Shadow Games is the fifth of The Black Company books I’ve revisited, and so far my favorite. I suspect some will cry “Heretic!” So be it. Again be warned, there be spoilers below.

Even more than in the earlier books, Croaker is the lead character. As Captain, it’s he who is now responsible for the Company’s actions. Before, he was only an observer of the goings on of great men and women, now he is one of them. Cook presents him as the same snarky romantic from the previous volumes, but now he’s constrained by his position as the face and brains of the Company. The reader also gets to see the various levels of military preparation, only alluded to before, that go on in the Black Company.

As given to introspection as he’s always been, several of Croaker’s ruminations are deeper, and underline his separation from the world beyond the Company.

I ordered a day of rest at the vast caravan camp outside the city wall, along the westward road, while I went into town and indulged myself, walking streets I had run as a kid. Like Otto said about Rebosa, the same and yet dramatically changed. The difference, of course, was inside me.

I stalked through the old neighborhood, past the old tenement.
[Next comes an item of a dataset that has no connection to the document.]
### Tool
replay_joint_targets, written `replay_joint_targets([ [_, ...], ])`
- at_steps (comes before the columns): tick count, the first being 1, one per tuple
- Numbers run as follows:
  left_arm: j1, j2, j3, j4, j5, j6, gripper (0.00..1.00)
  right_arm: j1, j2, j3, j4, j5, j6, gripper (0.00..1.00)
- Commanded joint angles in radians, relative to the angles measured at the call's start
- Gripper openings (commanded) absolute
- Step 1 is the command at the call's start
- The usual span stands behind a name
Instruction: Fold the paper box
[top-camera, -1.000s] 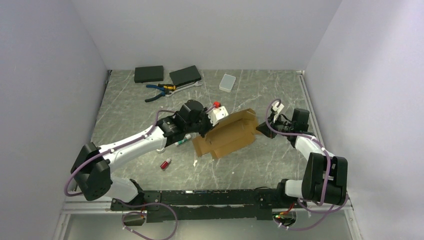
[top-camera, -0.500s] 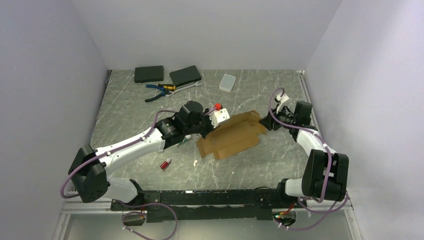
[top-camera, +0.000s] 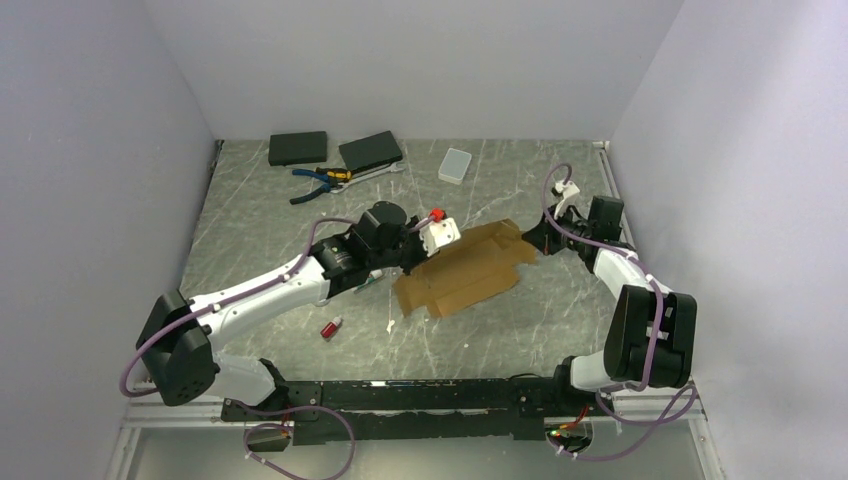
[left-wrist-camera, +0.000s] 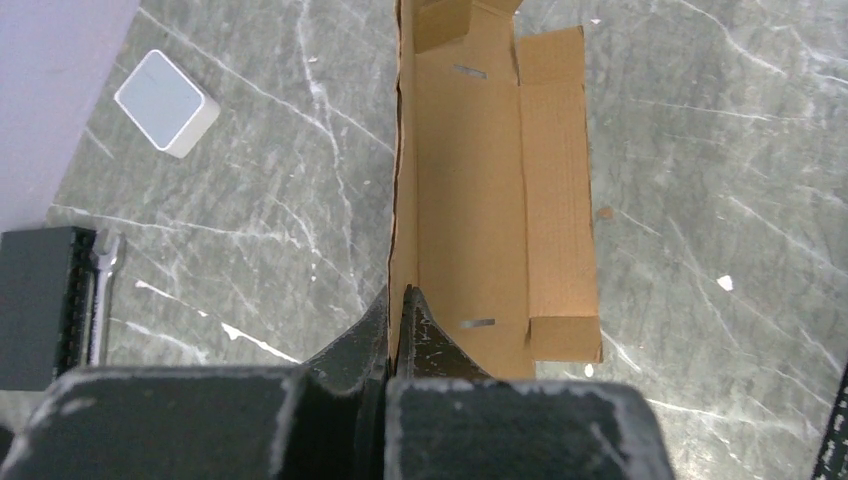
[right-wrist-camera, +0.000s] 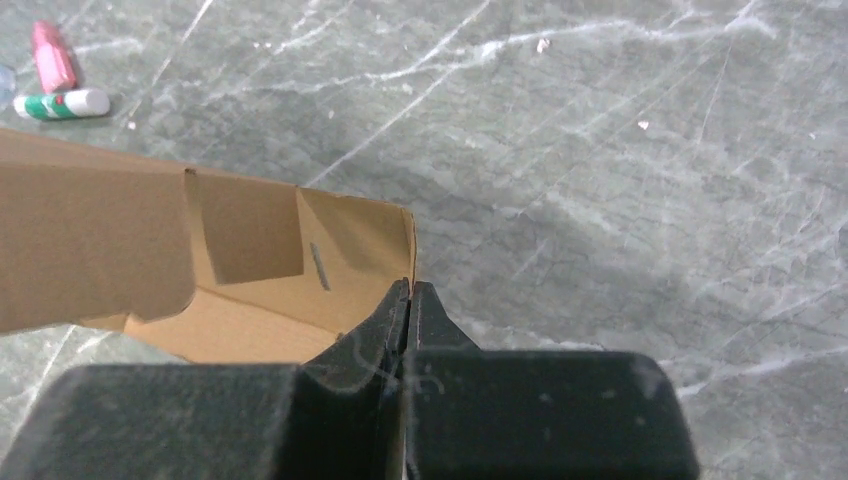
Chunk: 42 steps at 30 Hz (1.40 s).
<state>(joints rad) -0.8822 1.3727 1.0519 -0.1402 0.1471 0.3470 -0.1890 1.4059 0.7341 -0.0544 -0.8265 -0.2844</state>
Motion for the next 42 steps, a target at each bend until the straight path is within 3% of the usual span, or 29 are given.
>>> replay_joint_targets([
  [1, -0.005, -0.027, 0.077, 0.024, -0.073, 0.082, 0.0, -0.002, -0.041, 0.0, 0.269, -0.061, 0.137, 0.0],
  [6, -0.006, -0.012, 0.101, 0.044, -0.125, 0.161, 0.0, 0.016, -0.051, -0.111, 0.707, 0.019, 0.282, 0.0],
  [13, -0.005, 0.059, 0.088, 0.092, -0.142, 0.217, 0.0, 0.068, 0.034, -0.143, 0.787, 0.099, 0.197, 0.0],
  [27, -0.011, 0.055, -0.007, 0.16, -0.081, 0.145, 0.0, 0.074, -0.05, -0.176, 0.515, 0.025, -0.007, 0.0],
  [35, -0.027, 0.049, -0.026, 0.154, -0.081, 0.091, 0.0, 0.071, -0.091, -0.177, 0.35, -0.04, -0.01, 0.0],
  [42, -0.039, 0.027, -0.056, 0.157, -0.09, 0.086, 0.0, 0.063, -0.063, -0.13, 0.204, -0.091, 0.001, 0.09],
])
I saw no one I knew — unless a woman glimpsed briefly, who looked like my grandmother, was my sister. I did not confront her, nor ask. To those people I am dead.

A return as imperial legate would not change that.

Something Croaker has mentioned several times over the series is that the Company is constantly changing. At one point in past centuries, the men of the Black Company were actually all black. By the time of the original trilogy, the only such member is One-Eye. As Croaker and friends go south, they slowly enroll new members. The greatest find are the Nar in the city of Gea-Xle. They are the descendants of members of the original Company who put the city’s reigning dynasty in power and stayed on as a hereditary caste of warriors. Croaker describes their leader, Mogaba, as the “the best pure soldier” he ever met. Gradually, Croaker builds on his pitiful remnant and something resembling a real fighting force, able to at least protect itself from the dangers of the road, is reborn.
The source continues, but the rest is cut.